If we are related to our enemies, we are their neighbor. The very stark fact that enemies exist puts the lie to what Joanne rightly calls the hyper-tolerant, mistaken mantra, "why can't we all just get along?"
The remedy is not tolerance, but love. Accepting the relational dimension to war, we must love our enemies because they are our neighbor.
This makes me wonder again about snarkiness in St. Blog's Parish. What role does rhetoric play in war? What are the just parameters of killing our enemies through language? What is fair in war?
The Internet brings a power to unite comrades in war who are separated by geography. I am thinking now of the culture war. Do we wind up squandering this unity by spending so much time telling each other about new outrages perpetrated by the enemy. Could we not use this unity to discover the meaning of our Master's command, "Love your enemies." ? As I have discovered through my own trials, there is nothing obvious about the meaning of that command.
How do we, as a virtual parish, love our enemies? How do we as a Church love our enemies? How do we do good to those who harm us?
I conclude by going back to what Joanne said:
We, in and of ourselves, can't seem to get along. If we would all live our lives in Christ, I think we could.
"Can't we all just get along" has been my mantra for interacting with people of all persuasions. My faith gives me hope, and hope translates into optimism in daily life. Political differences? Respect your opponents, and lobby for those whose vision matches your own. Religious differences? Respect those with whom you disagree, hold fast to your own understanding of God, and work for unity.
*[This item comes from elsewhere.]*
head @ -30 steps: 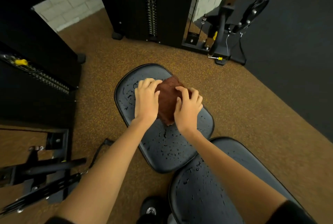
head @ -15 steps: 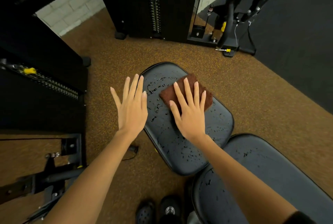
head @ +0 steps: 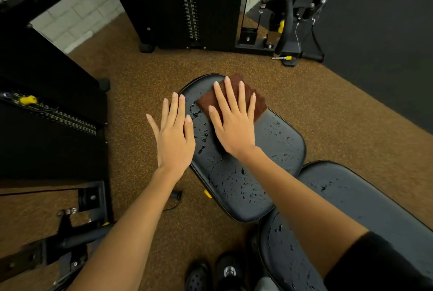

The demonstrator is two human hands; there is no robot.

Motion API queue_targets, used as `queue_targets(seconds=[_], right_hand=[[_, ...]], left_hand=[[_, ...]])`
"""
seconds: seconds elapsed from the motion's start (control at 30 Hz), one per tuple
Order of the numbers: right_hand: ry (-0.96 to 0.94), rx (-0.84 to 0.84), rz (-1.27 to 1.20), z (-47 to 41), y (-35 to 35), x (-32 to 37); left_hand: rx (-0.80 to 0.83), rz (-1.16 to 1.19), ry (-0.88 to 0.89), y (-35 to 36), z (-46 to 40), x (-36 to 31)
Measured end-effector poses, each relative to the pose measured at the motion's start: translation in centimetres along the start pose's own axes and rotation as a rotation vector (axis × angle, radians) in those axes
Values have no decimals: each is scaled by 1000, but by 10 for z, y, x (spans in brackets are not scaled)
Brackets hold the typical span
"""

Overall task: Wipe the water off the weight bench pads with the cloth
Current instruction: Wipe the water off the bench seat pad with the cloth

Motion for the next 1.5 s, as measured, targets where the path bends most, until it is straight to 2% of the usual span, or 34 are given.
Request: queue_targets(seconds=[0.17, 0.3, 0.47, 0.67, 0.77, 0.93, 1.1, 1.3, 1.5], right_hand=[[-123, 27, 16, -1, 1, 17], [-261, 56, 48, 31, 4, 2], [-170, 73, 61, 41, 3, -29], [19, 17, -25, -1, -7, -13], [40, 10, -49, -24, -12, 2], [-160, 42, -12, -40, -11, 35], [-314, 28, 34, 10, -2, 22], [-221, 43, 40, 20, -5, -10], [-25, -10, -88, -21, -12, 12]], left_hand=[[8, 11, -9, -3, 0, -1], [10, 58, -34, -5, 0, -4], [28, 102, -7, -9, 0, -2], [33, 134, 9, -9, 0, -2], [33, 149, 8, -9, 1, -3], [42, 154, 21, -10, 2, -5], [40, 219, 26, -13, 3, -5], [29, 226, 21, -13, 4, -7], [28, 255, 18, -13, 4, -8]])
Point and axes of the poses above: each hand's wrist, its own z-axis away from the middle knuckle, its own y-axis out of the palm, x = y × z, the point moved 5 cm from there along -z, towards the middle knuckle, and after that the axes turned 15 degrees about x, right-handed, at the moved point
I am a writer, always have been and I expect always will be. Why do writers write? Danged if I know. Ego? Love of words? Necessity?
I started my blog as a journal, Confessions of a Cooperator. What it's like to live daily life having made a commitment to Fr. Alberione's vision of an army of St. Pauls covering the globe and working for the Lord. Working to communicate the good news of Jesus Christ the Redeemer.
But, you know, there's the whole turn-off factor of the name itself, "Jesus Christ." JESUS CHRIST. The Christ. Jesus the Christ. Yeshua. Jesu Christi. His name has been bandied about by his friends and foes alike for so many centuries that nearly everyone has a knee-jerk reaction to hearing him mentioned at all.
Who is he? Master, beloved, redeemer, adorable one, brave one, Son, Word-made-flesh, sacrificial lamb, bridegroom, living vine, shepherd, caretaker of souls, intimate friend, Mary's child, sign of contradiction, ascended one, glorified one, Messiah, misunderstood one, rejected and neglected one, the King of Heaven and Earth. My beloved.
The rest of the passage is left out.